Feature #1363

Oracle:cleanup_table_by_instance_time "no data" errors in syslog

Added by Tommi about 3 years ago. Updated almost 3 years ago.

Status:ResolvedStart date:03/28/2011
Priority:NormalDue date:
Assignee:Tommi% Done:

100%

Category:RDBMS
Target version:Icinga 1.x - 1.4

Description

Found tons of "errors" within my syslog, but suspect there is no error but really no data to clean. For me is no reason to pump this into syslog
Mar 28 21:30:59 host ido2db: ERROR: MSG 'ORA-01403: no data found '
Mar 28 21:30:59 host ido2db: ERROR: QUERY 'BEGIN clean_table_by_instance_time(:X1, :X2, :X3, :X4); END;'
catching this exception should be sufficient.

Associated revisions

Revision bd2d05b1
Added by Tommi about 3 years ago

recreate_icinga13_objects.sql: change exception handling in PL/SQL functions refs #1363

refs #1363

Revision 874e2ad1
Added by Tommi almost 3 years ago

includes all patchesi and features in upgrade/*.sql
refs #1354,#1355,#1358,#1363,#1401,#1173

History

#1 Updated by dnsmichi about 3 years ago

well i figured recently, that those errors where not resolved by just returning others in exception condition in the procedure.
but i'd like to know how to catch such an exception - because if in ido2db code, you might create a dictionary of error codes, which to spit out and which to ignore. i'd rather not want to do that.

#2 Updated by Tommi about 3 years ago

 exception
    when no_data_found then null;

will do the job. Dont had these messages over the day.

Anyway, i cant see any advantage using a SP over conventional coding in this particular case, because it will only move the literals from oci to SP execute immediate string. The problems are the literals with a lot of different table names and timestamps which cant be avoided. Also they are to often execetuted.
For my opinion we can safely go to put cleanup back into the code, but start it only once a day(max once at hour) or offer a crontab job to do the all the cleanup to be scheduled by the user.

#3 Updated by Tommi about 3 years ago

usually i will ignore the following return codes

$noerr=array(0,1403,24347);//No Error,No Data,Null in Aggregate

But with newer oracle versions or custom error codes it will be more when using these features.
I would like to suggest a central ido_oci_execute function covering execute and error checking/logging

#4 Updated by dnsmichi about 3 years ago

Tommi wrote:

[...]
will do the job. Dont had these messages over the day.

Anyway, i cant see any advantage using a SP over conventional coding in this particular case, because it will only move the literals from oci to SP execute immediate string. The problems are the literals with a lot of different table names and timestamps which cant be avoided. Also they are to often execetuted.

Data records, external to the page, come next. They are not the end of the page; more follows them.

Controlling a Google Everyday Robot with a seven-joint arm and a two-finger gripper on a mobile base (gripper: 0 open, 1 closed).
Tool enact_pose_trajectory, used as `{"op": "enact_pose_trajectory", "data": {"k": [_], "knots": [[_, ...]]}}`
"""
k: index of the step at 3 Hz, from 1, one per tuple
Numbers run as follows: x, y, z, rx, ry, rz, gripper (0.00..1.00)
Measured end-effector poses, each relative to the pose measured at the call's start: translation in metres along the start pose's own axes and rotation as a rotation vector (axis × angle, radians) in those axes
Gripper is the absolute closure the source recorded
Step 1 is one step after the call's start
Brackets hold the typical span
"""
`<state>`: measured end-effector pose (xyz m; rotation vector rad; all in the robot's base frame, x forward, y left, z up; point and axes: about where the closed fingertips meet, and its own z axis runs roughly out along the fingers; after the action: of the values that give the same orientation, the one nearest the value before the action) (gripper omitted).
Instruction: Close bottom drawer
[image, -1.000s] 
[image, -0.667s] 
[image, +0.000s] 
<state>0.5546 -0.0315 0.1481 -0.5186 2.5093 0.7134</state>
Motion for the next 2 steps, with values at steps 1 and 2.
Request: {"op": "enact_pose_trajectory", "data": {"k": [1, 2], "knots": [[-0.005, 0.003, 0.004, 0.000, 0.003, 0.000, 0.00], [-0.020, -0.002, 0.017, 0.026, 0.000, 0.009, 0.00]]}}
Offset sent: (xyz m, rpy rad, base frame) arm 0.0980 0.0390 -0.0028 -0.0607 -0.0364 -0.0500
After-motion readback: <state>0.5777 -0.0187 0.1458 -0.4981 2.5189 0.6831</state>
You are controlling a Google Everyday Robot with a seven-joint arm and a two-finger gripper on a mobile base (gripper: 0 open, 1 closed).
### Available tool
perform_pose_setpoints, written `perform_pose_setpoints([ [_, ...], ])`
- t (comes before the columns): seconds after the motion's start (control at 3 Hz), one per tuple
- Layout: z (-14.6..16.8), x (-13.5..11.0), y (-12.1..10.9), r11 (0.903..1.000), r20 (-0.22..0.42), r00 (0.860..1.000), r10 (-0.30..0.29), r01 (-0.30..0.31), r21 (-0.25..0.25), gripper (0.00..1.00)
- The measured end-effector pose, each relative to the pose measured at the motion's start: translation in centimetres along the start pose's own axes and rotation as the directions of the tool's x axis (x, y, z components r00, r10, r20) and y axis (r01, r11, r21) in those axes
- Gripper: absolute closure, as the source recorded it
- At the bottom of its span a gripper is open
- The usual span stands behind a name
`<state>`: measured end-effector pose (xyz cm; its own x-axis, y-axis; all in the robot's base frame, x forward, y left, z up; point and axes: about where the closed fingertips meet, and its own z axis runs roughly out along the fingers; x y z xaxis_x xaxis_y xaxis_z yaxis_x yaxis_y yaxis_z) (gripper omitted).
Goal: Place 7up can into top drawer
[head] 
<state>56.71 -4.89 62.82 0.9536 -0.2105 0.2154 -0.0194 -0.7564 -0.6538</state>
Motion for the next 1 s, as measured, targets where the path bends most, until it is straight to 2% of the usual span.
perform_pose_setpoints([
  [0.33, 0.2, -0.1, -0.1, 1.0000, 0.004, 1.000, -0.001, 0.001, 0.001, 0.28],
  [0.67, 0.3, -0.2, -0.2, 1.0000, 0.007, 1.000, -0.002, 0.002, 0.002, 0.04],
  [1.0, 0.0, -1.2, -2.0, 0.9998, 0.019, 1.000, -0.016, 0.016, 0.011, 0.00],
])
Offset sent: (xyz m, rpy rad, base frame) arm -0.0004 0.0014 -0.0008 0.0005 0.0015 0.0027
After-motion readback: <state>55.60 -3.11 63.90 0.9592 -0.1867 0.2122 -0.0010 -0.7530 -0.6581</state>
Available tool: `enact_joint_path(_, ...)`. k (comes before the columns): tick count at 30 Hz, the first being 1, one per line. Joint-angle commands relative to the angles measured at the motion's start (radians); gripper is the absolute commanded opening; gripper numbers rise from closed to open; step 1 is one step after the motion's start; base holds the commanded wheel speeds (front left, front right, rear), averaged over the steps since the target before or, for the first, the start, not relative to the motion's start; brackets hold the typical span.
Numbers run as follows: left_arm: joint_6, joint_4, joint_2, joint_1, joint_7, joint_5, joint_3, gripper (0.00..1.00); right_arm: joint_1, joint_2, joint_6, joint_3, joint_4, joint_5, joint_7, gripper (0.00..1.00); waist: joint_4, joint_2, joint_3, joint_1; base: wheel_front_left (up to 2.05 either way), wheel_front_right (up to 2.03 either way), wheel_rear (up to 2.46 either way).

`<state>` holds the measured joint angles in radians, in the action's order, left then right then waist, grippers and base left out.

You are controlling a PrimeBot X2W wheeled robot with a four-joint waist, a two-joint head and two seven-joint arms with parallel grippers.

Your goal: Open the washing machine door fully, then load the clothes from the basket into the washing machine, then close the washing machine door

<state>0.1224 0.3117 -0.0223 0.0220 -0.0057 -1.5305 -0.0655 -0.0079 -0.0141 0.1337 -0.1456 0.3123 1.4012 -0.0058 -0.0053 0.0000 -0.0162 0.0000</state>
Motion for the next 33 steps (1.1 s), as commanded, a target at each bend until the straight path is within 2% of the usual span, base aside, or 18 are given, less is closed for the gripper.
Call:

the different table names can't be avoided as it's depending on ~60 tables to be cleaned (some at startup, some regularly by time). as written in the other issue, putting those strings straight up into a query is not an option.

i thought of putting that into a procedure, allowing the DBA to tweak and fix that him/herself.

For my opinion we can safely go to put cleanup back into the code, but start it only once a day(max once at hour) or offer a crontab job to do the all the cleanup to be scheduled by the user.

cleaning interval has been reduced to 1hour per default in my branch, but the users still can set that to another level throughout the config. afterall, you are adjusting that for the rdbms you are using and it's not determined which one will be cleaned. at least on non optimized systems and automated cleanup would be sufficient. letting 4k services, checkinterval 5 minutes run against an oracle db will cause ~4mio rows / day. this is when you want regular housekeeping.
furthermore, housekeeping is being run as own thread, so the connection and such are independant of the rest.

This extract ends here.